Epigenetics is the study of how heritable changes in gene expression occur without changes in the DNA sequence itself. One important epigenetic mechanism is histone modification, which involves the addition or removal of chemical groups to histone proteins that DNA wraps around. This can alter the structure of the chromatin, which affects how genes are expressed.
HATs (histone acetyltransferases) are enzymes that add acetyl groups to histones, leading to a relaxation of the chromatin structure and increased gene expression. The structure and mechanism of HATs are not fully understood, limiting our ability to develop drugs that target these enzymes for therapeutic purposes.

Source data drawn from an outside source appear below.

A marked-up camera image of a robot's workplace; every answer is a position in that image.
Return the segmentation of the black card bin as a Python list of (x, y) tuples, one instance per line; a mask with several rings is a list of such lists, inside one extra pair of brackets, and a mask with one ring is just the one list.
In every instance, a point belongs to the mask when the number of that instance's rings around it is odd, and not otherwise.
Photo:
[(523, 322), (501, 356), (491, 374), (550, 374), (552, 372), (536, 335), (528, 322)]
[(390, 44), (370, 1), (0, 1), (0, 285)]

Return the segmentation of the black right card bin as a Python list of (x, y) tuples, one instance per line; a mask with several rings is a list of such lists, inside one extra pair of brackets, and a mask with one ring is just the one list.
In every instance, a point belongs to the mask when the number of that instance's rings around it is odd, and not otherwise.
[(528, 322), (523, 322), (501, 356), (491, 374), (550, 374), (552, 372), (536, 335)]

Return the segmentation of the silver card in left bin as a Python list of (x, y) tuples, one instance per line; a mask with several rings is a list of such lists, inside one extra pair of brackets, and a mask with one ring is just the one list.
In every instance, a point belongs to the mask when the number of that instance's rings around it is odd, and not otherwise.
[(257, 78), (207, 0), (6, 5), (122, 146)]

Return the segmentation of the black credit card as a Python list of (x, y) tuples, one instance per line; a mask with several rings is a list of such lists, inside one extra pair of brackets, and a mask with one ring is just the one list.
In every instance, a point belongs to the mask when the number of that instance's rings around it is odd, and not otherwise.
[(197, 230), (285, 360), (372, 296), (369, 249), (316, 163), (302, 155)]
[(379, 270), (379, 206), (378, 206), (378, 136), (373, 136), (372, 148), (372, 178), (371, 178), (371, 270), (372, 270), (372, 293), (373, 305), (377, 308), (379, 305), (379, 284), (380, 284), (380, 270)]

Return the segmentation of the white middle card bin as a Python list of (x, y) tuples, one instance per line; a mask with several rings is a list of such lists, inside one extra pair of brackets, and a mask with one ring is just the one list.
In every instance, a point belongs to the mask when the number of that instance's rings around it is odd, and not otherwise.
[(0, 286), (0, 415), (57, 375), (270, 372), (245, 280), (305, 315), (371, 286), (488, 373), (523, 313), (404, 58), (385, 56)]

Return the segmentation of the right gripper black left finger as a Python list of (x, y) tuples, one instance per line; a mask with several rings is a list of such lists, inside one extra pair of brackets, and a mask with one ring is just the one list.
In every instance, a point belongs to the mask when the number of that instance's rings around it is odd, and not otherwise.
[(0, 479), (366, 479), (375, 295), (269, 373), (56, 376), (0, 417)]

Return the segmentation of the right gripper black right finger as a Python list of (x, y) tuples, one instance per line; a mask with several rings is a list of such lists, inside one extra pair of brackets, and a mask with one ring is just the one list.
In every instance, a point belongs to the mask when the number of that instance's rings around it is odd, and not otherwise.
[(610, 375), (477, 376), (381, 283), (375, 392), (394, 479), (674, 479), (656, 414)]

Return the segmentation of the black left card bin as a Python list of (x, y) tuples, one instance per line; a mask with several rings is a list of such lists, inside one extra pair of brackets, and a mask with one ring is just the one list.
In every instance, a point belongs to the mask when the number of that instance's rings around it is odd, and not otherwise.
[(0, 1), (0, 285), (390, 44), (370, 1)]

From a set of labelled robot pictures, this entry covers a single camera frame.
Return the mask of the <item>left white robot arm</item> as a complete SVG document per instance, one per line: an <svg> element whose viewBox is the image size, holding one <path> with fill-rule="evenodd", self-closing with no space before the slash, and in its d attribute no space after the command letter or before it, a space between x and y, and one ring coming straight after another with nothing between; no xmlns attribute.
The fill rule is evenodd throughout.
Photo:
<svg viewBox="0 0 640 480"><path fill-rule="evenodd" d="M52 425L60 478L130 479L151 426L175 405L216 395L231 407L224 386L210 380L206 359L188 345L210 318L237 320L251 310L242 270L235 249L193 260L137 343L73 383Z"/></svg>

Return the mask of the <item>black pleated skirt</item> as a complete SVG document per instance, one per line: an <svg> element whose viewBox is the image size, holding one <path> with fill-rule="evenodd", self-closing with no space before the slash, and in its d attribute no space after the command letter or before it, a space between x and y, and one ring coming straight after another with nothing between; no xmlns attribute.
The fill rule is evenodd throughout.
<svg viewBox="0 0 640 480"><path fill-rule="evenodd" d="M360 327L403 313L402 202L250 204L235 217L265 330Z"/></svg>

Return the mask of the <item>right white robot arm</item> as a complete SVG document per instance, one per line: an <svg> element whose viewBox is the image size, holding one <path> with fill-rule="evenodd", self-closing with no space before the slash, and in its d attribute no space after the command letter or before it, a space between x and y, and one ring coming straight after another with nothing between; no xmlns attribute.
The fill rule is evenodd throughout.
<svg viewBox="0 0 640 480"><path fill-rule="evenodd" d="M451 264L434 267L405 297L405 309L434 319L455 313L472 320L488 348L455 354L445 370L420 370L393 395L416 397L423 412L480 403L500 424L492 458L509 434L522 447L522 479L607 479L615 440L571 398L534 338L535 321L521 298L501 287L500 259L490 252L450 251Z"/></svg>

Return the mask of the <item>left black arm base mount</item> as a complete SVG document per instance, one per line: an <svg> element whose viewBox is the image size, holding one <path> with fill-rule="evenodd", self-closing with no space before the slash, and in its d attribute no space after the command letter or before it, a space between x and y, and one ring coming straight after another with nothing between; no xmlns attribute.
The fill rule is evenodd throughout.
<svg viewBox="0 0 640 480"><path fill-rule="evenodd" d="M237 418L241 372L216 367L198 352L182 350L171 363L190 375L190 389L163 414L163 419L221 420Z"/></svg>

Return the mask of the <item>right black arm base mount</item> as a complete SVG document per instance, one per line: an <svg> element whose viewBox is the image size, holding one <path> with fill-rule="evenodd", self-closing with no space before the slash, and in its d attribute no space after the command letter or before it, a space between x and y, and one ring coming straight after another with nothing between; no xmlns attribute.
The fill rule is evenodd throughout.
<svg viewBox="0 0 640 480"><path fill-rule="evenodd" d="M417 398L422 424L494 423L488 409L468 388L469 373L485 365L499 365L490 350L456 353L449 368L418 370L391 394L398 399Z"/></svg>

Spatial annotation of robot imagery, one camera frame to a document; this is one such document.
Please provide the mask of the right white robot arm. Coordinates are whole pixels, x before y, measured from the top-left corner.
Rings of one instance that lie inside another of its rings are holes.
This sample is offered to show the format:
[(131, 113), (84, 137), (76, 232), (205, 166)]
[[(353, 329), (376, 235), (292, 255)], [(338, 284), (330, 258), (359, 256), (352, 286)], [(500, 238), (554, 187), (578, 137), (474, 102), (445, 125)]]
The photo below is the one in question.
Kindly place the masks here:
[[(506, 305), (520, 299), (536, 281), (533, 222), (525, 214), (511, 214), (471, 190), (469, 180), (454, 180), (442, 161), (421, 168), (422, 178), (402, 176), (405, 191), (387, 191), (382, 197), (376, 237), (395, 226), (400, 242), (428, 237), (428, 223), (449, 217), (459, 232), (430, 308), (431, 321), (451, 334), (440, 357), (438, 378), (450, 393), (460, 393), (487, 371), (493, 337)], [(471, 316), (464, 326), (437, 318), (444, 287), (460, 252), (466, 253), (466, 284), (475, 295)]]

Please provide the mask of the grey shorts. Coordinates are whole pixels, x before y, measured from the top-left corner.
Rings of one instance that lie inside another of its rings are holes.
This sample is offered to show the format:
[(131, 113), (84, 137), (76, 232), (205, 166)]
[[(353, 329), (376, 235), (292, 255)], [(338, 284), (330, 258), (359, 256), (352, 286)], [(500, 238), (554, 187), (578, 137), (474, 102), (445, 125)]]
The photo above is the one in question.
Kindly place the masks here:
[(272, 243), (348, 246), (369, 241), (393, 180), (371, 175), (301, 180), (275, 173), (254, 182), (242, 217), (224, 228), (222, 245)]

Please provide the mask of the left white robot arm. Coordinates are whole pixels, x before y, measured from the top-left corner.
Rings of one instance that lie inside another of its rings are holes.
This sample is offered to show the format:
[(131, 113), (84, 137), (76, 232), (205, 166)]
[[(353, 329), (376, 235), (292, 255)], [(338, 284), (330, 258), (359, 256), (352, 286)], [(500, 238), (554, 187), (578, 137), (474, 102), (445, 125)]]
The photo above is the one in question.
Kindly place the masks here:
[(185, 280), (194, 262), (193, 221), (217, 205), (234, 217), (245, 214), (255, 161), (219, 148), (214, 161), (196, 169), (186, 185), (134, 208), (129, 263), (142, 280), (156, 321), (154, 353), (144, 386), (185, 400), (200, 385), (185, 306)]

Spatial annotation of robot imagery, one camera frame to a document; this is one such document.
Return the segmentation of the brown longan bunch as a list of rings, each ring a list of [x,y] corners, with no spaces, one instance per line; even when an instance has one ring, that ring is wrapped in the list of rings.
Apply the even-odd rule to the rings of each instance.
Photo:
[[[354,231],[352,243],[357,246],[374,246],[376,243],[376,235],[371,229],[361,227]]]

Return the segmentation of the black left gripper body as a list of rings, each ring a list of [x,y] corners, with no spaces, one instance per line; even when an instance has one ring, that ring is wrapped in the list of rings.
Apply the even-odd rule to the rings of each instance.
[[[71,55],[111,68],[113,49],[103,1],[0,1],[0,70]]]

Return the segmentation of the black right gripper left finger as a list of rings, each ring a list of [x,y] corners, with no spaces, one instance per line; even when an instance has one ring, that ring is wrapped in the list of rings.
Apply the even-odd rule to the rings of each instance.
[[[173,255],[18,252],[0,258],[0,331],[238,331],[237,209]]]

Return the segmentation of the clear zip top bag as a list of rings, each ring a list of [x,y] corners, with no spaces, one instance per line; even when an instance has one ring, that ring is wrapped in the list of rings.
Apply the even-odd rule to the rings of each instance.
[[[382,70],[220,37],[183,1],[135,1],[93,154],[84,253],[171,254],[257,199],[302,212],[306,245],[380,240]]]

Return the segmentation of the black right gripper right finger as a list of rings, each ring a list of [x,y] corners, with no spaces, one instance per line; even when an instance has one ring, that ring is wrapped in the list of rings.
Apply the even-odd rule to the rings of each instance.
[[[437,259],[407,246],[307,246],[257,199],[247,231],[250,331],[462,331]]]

In this breakthrough study, scientists used a combination of cryo-electron microscopy and molecular modeling to determine the 3D structure of the yeast NuA4 HAT complex, one of the best-studied HAT complexes. The structure revealed a remarkably complex architecture with multiple protein subunits arranged in a spiral staircase-like formation.
The study provides important insights into the mechanism of HATs and reveals how different subunits contribute to substrate recognition, catalysis, and regulation. The detailed structural understanding of NuA4 HAT complex opens up new avenues for the development of small molecules that modulate HAT activity, with potential applications in cancer therapy and other diseases where epigenetic dysregulation plays a role.
The findings also highlight the power of cryo-electron microscopy in studying large and dynamic macromolecular complexes involved in epigenetic regulation, paving the way for further discoveries in this exciting field of research.